Notre sujet : « Moi, le groupe, la pandémie ». Nous sommes en situation d’apprentissage et la relation de confiance entre nous permet que nous soyons vrais dans le « je » de notre expérience, dans la bienveillance d’une grande écoute. L’un des participant se jette à l’eau pour animer ce deuxième cercle, sur ce sujet délicat qui va se révéler d’une très grande richesse d’évocation de nos vécus. Les propos des conversants devant en principe rester confidentiels, nous ne détaillerons pas ici les interventions de chacun (exceptés les quelques citations qui parsèment ce texte pour illustrer la « présence » de chacun dans ce dialogue)

Leila : J’ai aussi vécu cette pandémie avec beaucoup de violence : les silences dans les couloirs, on ne reconnaît plus les personnes, la solitude des malades dans leur lit.

Comme un barrage à l’élan du cœur

La parole qui délivre et qui relie

Nous nous sommes trouvés dans une situation très paradoxale. « C’est la pandémie qui a fait exister ce groupe, tel qu’il est ». C’est-à-dire que d’un côté on vit soit les heurts et malheurs qui se rapportent à la pandémie, soit la culpabilité de traverser tout cela en situation relativement privilégiée, parfois les deux en contextes différents. On aimerait de toute façon sortir de cette pandémie, mais d’un autre côté, par elle, « des paroles sortent », celles, parfois douloureuses, qui nous sont confiées et celles qui naissent dans le groupe et qui nous font dire que nous progressons.
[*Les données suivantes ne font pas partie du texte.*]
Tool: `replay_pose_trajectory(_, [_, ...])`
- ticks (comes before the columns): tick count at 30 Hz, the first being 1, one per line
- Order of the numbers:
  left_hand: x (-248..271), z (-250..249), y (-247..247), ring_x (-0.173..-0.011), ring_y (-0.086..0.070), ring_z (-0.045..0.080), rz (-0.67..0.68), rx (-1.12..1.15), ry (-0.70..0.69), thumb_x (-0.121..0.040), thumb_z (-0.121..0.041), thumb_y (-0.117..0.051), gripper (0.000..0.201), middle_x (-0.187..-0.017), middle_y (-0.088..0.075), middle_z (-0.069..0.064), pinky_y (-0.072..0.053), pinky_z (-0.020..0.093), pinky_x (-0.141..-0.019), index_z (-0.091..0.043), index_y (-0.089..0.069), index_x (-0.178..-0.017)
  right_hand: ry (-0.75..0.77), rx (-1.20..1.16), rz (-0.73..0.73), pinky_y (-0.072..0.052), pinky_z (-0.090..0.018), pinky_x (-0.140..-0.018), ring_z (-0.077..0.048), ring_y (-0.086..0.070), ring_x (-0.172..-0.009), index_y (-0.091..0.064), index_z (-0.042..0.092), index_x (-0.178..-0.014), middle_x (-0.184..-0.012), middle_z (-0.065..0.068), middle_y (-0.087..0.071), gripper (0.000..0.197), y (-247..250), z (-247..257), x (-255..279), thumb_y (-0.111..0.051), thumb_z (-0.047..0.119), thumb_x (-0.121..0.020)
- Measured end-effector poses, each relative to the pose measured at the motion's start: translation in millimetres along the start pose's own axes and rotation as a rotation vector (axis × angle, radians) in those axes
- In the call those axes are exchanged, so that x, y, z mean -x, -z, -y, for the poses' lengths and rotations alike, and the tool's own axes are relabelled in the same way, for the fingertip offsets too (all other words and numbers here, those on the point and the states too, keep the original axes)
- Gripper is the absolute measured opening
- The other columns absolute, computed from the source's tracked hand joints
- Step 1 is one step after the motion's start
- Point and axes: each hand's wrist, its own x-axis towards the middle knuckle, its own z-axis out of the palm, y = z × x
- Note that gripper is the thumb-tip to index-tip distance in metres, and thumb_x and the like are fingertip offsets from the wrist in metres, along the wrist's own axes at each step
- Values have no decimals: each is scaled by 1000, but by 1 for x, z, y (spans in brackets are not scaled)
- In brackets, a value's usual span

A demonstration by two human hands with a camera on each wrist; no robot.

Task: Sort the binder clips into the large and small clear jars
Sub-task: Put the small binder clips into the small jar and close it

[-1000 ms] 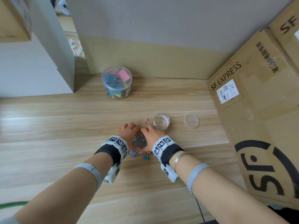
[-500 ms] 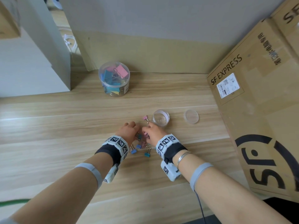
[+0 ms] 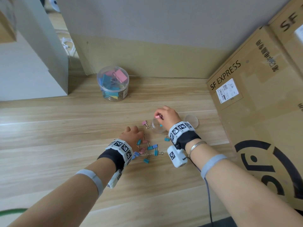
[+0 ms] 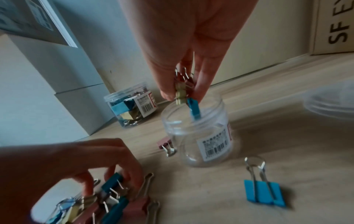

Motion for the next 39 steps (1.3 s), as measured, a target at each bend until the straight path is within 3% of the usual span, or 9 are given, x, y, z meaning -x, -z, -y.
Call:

Que cette pandémie puisse être pour nous une occasion de devenir meilleurs nous donne à penser. Un point de bascule a été atteint dans la discussion quand, après avoir évoqué le soin porté aux corps, est venue la question « oserons-nous aller vers le cœur des gens ? ». Elle a permis un échange mémorable sur l’attention à la personne en souffrance, suivi d’une nouvelle évolution à l’évocation de la prière.
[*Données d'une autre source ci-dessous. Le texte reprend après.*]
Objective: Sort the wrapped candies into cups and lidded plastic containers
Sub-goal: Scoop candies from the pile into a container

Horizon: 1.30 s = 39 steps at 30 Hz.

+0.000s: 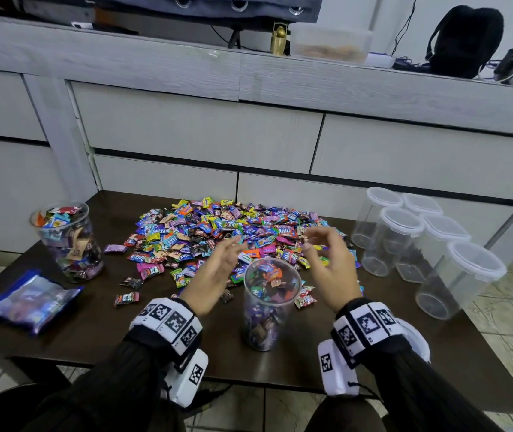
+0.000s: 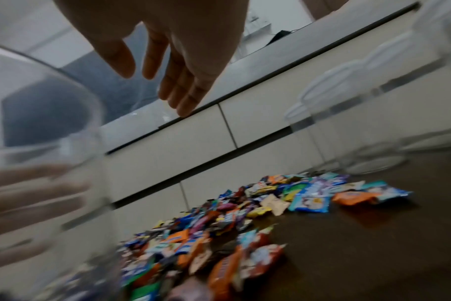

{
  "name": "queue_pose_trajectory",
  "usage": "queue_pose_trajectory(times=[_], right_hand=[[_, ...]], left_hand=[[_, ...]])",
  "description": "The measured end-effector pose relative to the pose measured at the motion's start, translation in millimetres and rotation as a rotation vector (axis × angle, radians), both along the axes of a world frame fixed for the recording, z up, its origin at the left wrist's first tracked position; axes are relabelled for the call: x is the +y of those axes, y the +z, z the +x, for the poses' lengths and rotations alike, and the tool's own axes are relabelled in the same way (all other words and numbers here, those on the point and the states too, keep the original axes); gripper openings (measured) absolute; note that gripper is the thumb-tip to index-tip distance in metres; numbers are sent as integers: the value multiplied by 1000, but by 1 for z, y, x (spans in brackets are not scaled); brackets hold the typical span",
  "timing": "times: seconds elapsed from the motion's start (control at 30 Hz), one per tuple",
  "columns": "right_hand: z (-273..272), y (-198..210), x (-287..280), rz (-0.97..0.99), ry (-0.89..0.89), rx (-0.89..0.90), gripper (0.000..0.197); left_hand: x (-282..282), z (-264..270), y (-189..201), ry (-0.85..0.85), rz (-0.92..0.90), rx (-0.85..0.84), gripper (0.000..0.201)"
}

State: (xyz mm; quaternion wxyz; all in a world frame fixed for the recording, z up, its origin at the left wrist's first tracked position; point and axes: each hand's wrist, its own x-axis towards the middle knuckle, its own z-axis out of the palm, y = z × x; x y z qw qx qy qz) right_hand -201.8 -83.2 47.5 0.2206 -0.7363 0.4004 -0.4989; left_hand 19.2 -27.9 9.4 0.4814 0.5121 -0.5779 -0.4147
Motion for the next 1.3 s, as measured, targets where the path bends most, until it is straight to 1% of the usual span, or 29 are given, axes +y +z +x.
queue_pose_trajectory(times=[0.03,0.1,0.17,0.2,0.23,0.27,0.33,0.43,0.47,0.57,0.6,0.7,0.77,0.9,0.97,1.0,1.1,1.2,1.23,1.3], right_hand=[[-8,-4,-7,36,-67,32,23],[-25,-14,-23,174,-197,179,37],[-41,-26,-37,397,-298,392,59],[-46,-32,-43,519,-343,502,70],[-50,-40,-46,627,-393,612,81],[-53,-48,-49,715,-440,714,91],[-53,-65,-51,808,-494,848,111],[-43,-86,-52,747,-439,930,147],[-39,-91,-53,722,-394,954,149],[-19,-98,-60,677,-237,1033,122],[-11,-98,-61,674,-197,1037,117],[9,-100,-64,664,-123,1046,108],[16,-104,-69,625,-116,1062,102],[29,-117,-82,475,-80,1104,109],[40,-125,-86,419,-83,1052,108],[46,-127,-87,411,-81,1016,107],[54,-128,-87,358,-26,976,110],[52,-115,-88,308,110,992,114],[51,-109,-88,287,139,1027,110],[51,-99,-85,190,149,1111,93]], left_hand=[[-1,9,-2,83,2,-126,101],[-3,30,-7,234,66,-441,98],[-7,48,-14,304,201,-777,102],[-9,56,-18,316,290,-906,105],[-11,61,-23,319,386,-989,107],[-13,66,-29,308,477,-1038,111],[-17,69,-42,247,609,-1088,119],[-21,64,-64,161,667,-1179,130],[-23,61,-69,138,657,-1203,130],[-36,57,-74,69,598,-1266,125],[-41,56,-73,51,585,-1277,124],[-55,51,-74,13,532,-1296,123],[-64,47,-75,-13,477,-1301,122],[-78,46,-76,-83,408,-1288,126],[-83,41,-76,-126,382,-1269,132],[-85,36,-77,-153,372,-1258,131],[-89,20,-80,-187,343,-1246,109],[-89,13,-74,-222,295,-1228,100],[-88,12,-72,-226,273,-1226,97],[-84,9,-68,-202,232,-1238,88]])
Jean René: Je me sens totalement à l’abris des malheurs du monde,

mais j’y suis relié par la prière

Vous comprenez maintenant pourquoi j’ai parlé de « chemin de formation » dans le titre, et pourquoi j’ai repris la devise de Compostelle-Cordoue, « marcher-dialoguer-comprendre », c’est bien dans cet esprit que nous avons vécu cette formation : un chemin vécu ensemble, qui nous a vraiment relié.

Le scribe-témoin révèle notre cheminement, les bifurcations, les balises…

La quatrième séance nous permet de préciser la part qui revient au scribe après le cercle quand il reconstruit son discours pour faire ressortir le fil rouge de la discussion et ce qui s’est passé entre les participants, le chemin fait ensemble, quel itinéraire a été suivi, en passant par quelles étapes. C’est un temps de précisions, de reformulations. Le scribe doit noter les mots clés, les petites phrases, les limites, les décalages, les basculements, les émotions, les sentiments de libérations et de découverte de sens.

Conclusion

Nos séances de formation n’ont pas pu se concrétiser par l’animation prévue d’un cercle de dialogue lors de la printanière de Paris, celle-ci ayant dû être annulée en mode présentiel.

« Notre histoire » s’est déroulée dans la bienveillance, elle a fait sens pour chacun des participants à cette formation. Nous, espérons qu’elle pourra faire sens pour chacun d’entre vous, jusqu’à tenter l’aventure vous-mêmes, qui sait ? Nous vous y encourageons vivement.

Ajoutons qu’avec le recul, nous avons fait une découverte paradoxale : dans notre dernier cercle, nous voulions sortir de la pandémie, mais nous sommes étonnés de constater que la pandémie nous fait « sortir de nous-mêmes». Nous osons dire que malgré tout le mal auquel elle nous confronte et nous expose, elle nous a peut-être aussi rendu meilleurs. Un des étonnants paradoxes des cercles de dialogue ! D’un récit, ils deviennent une histoire nouvelle à vivre !

Un immense merci à Alain pour sa disponibilité, sa patience et son écoute et à toute l’équipe pour sa bienveillance.